**TRY IT**. With the material below, print exactly the lines between the line holding "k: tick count" and the line holding "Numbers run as", inclusive. Add nothing else.

═══ DATASET SECTION ═══

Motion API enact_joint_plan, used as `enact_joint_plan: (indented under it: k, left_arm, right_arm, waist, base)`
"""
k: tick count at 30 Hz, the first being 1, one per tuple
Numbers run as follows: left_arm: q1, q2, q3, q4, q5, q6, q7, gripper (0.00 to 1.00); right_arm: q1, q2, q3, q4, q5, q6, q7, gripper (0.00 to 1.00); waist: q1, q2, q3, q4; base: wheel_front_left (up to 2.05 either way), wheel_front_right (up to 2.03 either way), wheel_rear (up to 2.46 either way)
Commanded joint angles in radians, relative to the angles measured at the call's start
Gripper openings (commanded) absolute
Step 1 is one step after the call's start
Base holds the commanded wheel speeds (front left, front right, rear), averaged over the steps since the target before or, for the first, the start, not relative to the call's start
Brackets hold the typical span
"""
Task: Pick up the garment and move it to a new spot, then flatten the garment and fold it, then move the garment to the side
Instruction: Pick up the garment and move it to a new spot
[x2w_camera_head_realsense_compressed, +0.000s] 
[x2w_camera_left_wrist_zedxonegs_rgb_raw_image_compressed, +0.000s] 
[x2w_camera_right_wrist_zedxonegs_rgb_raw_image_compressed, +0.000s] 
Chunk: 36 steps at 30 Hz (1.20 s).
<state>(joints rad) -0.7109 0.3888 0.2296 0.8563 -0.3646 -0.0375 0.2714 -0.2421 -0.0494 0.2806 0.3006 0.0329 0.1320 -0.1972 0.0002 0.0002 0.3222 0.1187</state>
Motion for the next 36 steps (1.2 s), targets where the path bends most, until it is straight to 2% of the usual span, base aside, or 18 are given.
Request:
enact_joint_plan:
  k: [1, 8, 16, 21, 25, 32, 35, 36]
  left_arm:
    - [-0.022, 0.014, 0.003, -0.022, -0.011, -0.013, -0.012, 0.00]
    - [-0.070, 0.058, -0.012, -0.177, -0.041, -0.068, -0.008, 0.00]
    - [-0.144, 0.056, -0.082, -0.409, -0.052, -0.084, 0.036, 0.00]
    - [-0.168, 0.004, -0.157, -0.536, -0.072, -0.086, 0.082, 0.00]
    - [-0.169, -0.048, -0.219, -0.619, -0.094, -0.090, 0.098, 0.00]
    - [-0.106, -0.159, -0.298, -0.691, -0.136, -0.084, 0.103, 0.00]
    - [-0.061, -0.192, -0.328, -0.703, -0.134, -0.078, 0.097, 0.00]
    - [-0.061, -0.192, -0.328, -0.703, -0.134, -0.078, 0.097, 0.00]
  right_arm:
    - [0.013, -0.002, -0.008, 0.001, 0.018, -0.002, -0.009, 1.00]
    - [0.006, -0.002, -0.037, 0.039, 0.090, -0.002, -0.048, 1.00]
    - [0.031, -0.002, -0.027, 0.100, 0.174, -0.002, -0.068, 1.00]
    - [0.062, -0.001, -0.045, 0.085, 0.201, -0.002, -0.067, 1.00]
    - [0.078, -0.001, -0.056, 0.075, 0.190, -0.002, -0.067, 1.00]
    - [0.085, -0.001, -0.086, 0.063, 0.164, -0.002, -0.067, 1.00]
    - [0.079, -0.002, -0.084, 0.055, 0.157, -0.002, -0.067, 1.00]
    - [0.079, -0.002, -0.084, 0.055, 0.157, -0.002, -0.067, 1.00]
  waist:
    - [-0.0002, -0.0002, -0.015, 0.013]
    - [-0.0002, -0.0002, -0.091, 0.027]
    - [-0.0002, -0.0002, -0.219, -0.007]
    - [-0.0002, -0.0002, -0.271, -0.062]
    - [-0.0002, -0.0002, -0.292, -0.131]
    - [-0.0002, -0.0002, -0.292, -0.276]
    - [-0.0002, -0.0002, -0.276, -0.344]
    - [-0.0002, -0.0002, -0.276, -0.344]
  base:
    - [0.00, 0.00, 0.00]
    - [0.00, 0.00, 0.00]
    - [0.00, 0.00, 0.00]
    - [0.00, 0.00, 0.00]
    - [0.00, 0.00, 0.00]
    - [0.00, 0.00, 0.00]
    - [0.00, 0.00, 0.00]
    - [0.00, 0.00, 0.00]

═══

**YOUR SOLUTION**.
k: tick count at 30 Hz, the first being 1, one per tuple
Numbers run as follows: left_arm: q1, q2, q3, q4, q5, q6, q7, gripper (0.00 to 1.00); right_arm: q1, q2, q3, q4, q5, q6, q7, gripper (0.00 to 1.00); waist: q1, q2, q3, q4; base: wheel_front_left (up to 2.05 either way), wheel_front_right (up to 2.03 either way), wheel_rear (up to 2.46 either way)

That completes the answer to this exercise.